▶ [WORK ORDER] Would you output the entries below only from the line containing "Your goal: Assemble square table" through the line containing "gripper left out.", exactly as they stand and with both ends included?

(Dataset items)
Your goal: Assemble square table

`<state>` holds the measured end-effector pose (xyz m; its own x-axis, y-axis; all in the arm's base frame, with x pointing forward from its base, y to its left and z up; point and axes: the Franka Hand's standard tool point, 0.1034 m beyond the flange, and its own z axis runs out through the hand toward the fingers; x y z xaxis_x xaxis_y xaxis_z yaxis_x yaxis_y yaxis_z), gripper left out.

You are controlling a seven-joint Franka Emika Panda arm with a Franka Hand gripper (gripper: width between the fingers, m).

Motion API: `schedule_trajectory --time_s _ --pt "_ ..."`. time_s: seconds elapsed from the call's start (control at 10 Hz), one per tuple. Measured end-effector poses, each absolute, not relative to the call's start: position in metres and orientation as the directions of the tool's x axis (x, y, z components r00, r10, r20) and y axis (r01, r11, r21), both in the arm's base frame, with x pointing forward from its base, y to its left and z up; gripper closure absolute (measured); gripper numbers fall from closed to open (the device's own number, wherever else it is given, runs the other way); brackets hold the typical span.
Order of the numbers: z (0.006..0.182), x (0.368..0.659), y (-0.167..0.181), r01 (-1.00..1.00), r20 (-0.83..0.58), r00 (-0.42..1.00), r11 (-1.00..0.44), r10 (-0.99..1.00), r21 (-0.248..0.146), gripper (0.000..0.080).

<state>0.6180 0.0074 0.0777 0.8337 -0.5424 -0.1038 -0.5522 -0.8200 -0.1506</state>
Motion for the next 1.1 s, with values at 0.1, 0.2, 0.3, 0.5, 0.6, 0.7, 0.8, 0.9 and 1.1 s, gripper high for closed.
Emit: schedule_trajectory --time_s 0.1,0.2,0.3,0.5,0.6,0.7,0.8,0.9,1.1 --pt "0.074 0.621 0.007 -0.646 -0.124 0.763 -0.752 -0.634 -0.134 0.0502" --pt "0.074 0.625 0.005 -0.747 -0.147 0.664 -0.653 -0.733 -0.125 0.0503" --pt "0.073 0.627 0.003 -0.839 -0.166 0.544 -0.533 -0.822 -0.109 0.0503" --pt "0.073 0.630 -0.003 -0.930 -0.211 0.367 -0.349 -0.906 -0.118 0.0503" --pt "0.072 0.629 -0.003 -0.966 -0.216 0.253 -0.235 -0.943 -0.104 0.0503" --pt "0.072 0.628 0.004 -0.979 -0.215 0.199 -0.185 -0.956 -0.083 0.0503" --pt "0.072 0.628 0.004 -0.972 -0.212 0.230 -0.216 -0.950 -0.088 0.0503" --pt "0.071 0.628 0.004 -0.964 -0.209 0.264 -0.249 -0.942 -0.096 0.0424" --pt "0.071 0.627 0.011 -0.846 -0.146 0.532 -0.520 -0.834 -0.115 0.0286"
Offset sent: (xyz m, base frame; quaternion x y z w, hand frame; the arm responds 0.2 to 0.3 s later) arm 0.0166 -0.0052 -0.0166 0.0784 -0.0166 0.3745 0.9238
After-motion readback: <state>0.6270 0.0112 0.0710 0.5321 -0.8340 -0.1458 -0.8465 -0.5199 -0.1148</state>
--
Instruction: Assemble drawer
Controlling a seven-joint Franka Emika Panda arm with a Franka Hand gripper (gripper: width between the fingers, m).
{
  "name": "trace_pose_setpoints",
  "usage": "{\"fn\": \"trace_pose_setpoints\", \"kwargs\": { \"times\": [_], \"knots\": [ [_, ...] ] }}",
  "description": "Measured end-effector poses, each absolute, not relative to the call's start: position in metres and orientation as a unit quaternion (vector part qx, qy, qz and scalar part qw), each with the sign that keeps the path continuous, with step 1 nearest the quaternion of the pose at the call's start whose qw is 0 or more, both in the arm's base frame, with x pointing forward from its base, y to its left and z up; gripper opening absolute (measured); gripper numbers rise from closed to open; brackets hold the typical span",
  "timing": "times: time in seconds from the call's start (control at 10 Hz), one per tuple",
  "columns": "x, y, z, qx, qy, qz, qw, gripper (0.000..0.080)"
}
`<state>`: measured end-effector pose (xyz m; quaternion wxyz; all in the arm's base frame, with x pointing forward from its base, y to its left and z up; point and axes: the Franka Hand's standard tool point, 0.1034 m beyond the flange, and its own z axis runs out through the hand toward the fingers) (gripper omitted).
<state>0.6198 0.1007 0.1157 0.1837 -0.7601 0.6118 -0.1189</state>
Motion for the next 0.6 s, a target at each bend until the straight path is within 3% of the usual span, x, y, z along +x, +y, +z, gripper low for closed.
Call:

▶ [ANSWER TO THIS TASK]
Your goal: Assemble square table

`<state>` holds the measured end-effector pose (xyz m; its own x-axis, y-axis; all in the arm's base frame, with x pointing forward from its base, y to its left and z up; point and axes: the Franka Hand's standard tool point, 0.1034 m beyond the flange, and its own z axis runs out through the hand toward the fingers; x y z xaxis_x xaxis_y xaxis_z yaxis_x yaxis_y yaxis_z), gripper left out.

What this exercise required is now done.